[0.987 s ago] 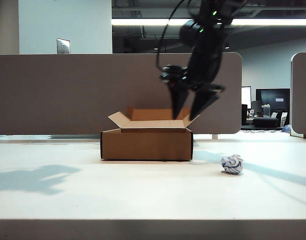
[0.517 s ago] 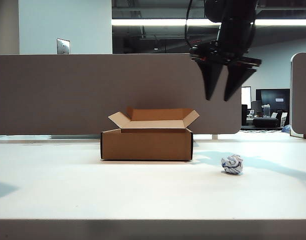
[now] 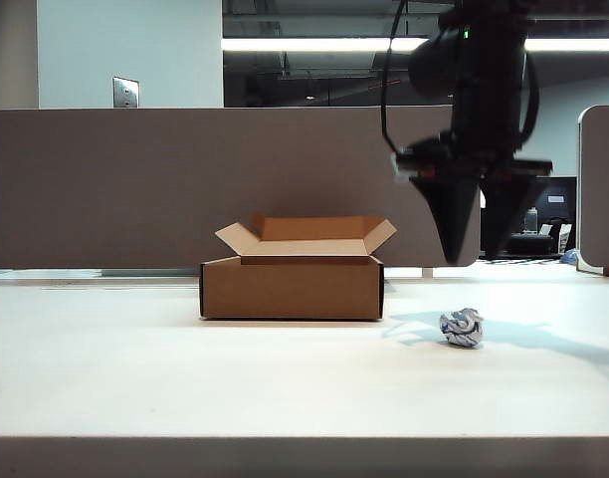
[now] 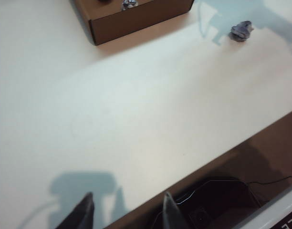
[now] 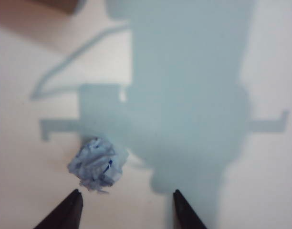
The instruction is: Pick up all the paper balls on the table and put them in the paper box.
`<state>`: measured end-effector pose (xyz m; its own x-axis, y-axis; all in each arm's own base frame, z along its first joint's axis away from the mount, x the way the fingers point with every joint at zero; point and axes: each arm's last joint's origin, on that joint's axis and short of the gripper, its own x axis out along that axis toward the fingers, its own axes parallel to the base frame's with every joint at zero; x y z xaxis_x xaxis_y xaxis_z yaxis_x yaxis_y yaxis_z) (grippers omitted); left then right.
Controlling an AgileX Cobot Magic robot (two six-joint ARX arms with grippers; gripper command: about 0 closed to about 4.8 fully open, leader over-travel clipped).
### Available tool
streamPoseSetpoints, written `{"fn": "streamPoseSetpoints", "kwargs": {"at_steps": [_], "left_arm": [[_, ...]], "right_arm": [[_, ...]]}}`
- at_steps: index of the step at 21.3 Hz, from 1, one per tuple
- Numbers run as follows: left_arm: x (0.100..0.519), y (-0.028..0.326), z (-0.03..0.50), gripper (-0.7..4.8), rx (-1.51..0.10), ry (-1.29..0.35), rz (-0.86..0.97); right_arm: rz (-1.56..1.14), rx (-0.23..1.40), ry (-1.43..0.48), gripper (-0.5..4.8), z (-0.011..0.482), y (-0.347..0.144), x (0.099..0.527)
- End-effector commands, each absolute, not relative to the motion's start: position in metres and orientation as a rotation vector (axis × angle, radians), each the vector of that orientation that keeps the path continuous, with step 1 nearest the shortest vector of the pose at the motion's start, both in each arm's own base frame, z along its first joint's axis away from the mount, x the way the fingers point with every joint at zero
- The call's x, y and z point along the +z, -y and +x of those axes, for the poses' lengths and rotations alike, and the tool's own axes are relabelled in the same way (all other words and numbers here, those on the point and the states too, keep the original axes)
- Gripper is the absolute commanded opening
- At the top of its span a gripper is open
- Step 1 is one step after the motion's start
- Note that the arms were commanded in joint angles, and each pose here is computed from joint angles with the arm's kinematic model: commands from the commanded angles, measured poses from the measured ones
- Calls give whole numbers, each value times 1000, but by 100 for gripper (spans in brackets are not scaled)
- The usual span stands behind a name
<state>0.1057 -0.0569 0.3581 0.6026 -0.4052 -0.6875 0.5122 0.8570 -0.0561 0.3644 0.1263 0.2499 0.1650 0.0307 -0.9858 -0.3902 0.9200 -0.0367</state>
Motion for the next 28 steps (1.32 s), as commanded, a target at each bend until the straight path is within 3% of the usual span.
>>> {"fn": "streamPoseSetpoints", "kwargs": {"at_steps": [1, 9, 13, 28], "left_arm": [[360, 56, 103, 178, -541, -742, 142], [360, 52, 96, 178, -537, -746, 135], [360, 50, 91, 178, -532, -757, 135], [359, 47, 86, 179, -530, -766, 133]], "right_arm": [[-323, 320, -1405, 261, 356, -134, 238], [-342, 366, -1412, 261, 343, -159, 219], [-392, 295, -1394, 261, 344, -156, 219], [-397, 283, -1390, 277, 348, -156, 214]]}}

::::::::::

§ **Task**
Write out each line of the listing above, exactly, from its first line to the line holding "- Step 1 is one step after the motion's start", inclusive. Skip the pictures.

§ **Your response**
[0.987 s ago] 
[0.517 s ago] 
[now] 
[now] 
[now] 
The instruction is: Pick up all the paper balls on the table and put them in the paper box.
`<state>`: measured end-effector pose (xyz m; its own x-axis, y-axis; all in each arm's own base frame, z along its first joint's axis away from the mount, x the way the fingers point with every joint at zero; point and axes: each arm's last joint's origin, on that joint's axis and short of the gripper, its own x axis out along that axis toward the fingers, its own axes parallel to the base frame's with every joint at zero; x y z xaxis_x xaxis_y xaxis_z yaxis_x yaxis_y yaxis_z) (grippers omitted); left then right.
Controlling an AgileX Cobot Magic robot (two six-joint ARX arms with grippers; gripper command: about 0 closed to about 4.8 fully open, leader over-travel clipped).
### Available tool
streamPoseSetpoints, written `{"fn": "streamPoseSetpoints", "kwargs": {"at_steps": [_], "left_arm": [[_, ...]], "right_arm": [[_, ...]]}}`
- at_steps: index of the step at 21.3 Hz, from 1, one per tuple
- Numbers run as follows: left_arm: x (0.100..0.519), y (-0.028..0.326), z (-0.03..0.50), gripper (-0.7..4.8), rx (-1.51..0.10), ry (-1.29..0.35), rz (-0.86..0.97); right_arm: rz (-1.56..1.14), rx (-0.23..1.40), ry (-1.43..0.48), gripper (-0.5..4.8), z (-0.011..0.482), y (-0.347..0.144), x (0.099..0.527)
- End-effector commands, each absolute, not relative to the motion's start: position in metres and orientation as a rotation vector (axis × angle, radians), each the vector of that orientation that keeps the path continuous, with step 1 nearest the shortest vector of the pose at the motion's start, both in each arm's own base frame, z along its first joint's axis away from the mount, x the way the fingers point with every joint at zero
- The call's x, y and z point along the +z, -y and +x of those axes, for the poses' lengths and rotations alike, and the tool's own axes are relabelled in the same way (all other words and numbers here, those on the point and the states too, keep the original axes)
- Gripper is the absolute commanded opening
- At the top of its span a gripper is open
- Step 1 is one step after the motion's start

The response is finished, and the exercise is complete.